■ Prompt: The entire listing below must be written out word for word.

■ Recorded information:
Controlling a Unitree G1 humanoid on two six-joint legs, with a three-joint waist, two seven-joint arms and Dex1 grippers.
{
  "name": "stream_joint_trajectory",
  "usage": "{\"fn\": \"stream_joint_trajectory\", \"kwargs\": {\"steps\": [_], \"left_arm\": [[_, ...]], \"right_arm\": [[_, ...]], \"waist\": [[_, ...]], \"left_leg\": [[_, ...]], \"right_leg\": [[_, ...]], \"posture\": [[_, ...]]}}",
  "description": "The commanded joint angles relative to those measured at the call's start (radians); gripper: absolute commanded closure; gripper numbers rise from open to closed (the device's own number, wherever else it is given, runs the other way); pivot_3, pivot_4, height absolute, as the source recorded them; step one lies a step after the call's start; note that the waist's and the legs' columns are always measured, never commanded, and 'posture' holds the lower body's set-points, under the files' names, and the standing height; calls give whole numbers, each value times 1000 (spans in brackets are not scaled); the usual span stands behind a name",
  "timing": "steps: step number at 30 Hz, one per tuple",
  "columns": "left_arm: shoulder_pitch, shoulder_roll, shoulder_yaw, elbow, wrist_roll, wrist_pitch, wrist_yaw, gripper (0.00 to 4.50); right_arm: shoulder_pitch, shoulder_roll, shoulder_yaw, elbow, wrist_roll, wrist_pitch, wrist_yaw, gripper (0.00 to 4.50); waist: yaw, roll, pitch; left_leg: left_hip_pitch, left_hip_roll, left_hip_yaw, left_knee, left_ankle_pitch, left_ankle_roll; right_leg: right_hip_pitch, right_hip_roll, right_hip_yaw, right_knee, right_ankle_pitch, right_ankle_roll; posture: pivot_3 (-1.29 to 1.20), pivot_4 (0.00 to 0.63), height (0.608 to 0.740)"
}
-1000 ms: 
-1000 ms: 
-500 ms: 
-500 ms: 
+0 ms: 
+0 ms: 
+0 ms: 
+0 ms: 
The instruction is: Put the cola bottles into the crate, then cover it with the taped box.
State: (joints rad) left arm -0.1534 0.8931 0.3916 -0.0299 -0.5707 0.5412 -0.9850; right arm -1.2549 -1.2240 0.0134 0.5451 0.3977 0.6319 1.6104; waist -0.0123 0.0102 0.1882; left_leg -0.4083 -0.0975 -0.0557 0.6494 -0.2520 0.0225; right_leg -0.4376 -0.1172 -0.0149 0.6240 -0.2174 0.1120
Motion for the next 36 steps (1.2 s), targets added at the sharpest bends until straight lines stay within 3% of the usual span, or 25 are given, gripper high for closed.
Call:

■ Answer for this exercise:
Controlling a Unitree G1 humanoid on two six-joint legs, with a three-joint waist, two seven-joint arms and Dex1 grippers.
{
  "name": "stream_joint_trajectory",
  "usage": "{\"fn\": \"stream_joint_trajectory\", \"kwargs\": {\"steps\": [_], \"left_arm\": [[_, ...]], \"right_arm\": [[_, ...]], \"waist\": [[_, ...]], \"left_leg\": [[_, ...]], \"right_leg\": [[_, ...]], \"posture\": [[_, ...]]}}",
  "description": "The commanded joint angles relative to those measured at the call's start (radians); gripper: absolute commanded closure; gripper numbers rise from open to closed (the device's own number, wherever else it is given, runs the other way); pivot_3, pivot_4, height absolute, as the source recorded them; step one lies a step after the call's start; note that the waist's and the legs' columns are always measured, never commanded, and 'posture' holds the lower body's set-points, under the files' names, and the standing height; calls give whole numbers, each value times 1000 (spans in brackets are not scaled); the usual span stands behind a name",
  "timing": "steps: step number at 30 Hz, one per tuple",
  "columns": "left_arm: shoulder_pitch, shoulder_roll, shoulder_yaw, elbow, wrist_roll, wrist_pitch, wrist_yaw, gripper (0.00 to 4.50); right_arm: shoulder_pitch, shoulder_roll, shoulder_yaw, elbow, wrist_roll, wrist_pitch, wrist_yaw, gripper (0.00 to 4.50); waist: yaw, roll, pitch; left_leg: left_hip_pitch, left_hip_roll, left_hip_yaw, left_knee, left_ankle_pitch, left_ankle_roll; right_leg: right_hip_pitch, right_hip_roll, right_hip_yaw, right_knee, right_ankle_pitch, right_ankle_roll; posture: pivot_3 (-1.29 to 1.20), pivot_4 (0.00 to 0.63), height (0.608 to 0.740)"
}
-1000 ms: 
-1000 ms: 
-500 ms: 
-500 ms: 
+0 ms: 
+0 ms: 
+0 ms: 
+0 ms: 
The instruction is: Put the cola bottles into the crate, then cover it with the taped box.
State: (joints rad) left arm -0.1534 0.8931 0.3916 -0.0299 -0.5707 0.5412 -0.9850; right arm -1.2549 -1.2240 0.0134 0.5451 0.3977 0.6319 1.6104; waist -0.0123 0.0102 0.1882; left_leg -0.4083 -0.0975 -0.0557 0.6494 -0.2520 0.0225; right_leg -0.4376 -0.1172 -0.0149 0.6240 -0.2174 0.1120
Motion for the next 36 steps (1.2 s), targets added at the sharpest bends until straight lines stay within 3% of the usual span, or 25 are given, gripper high for closed.
Call:

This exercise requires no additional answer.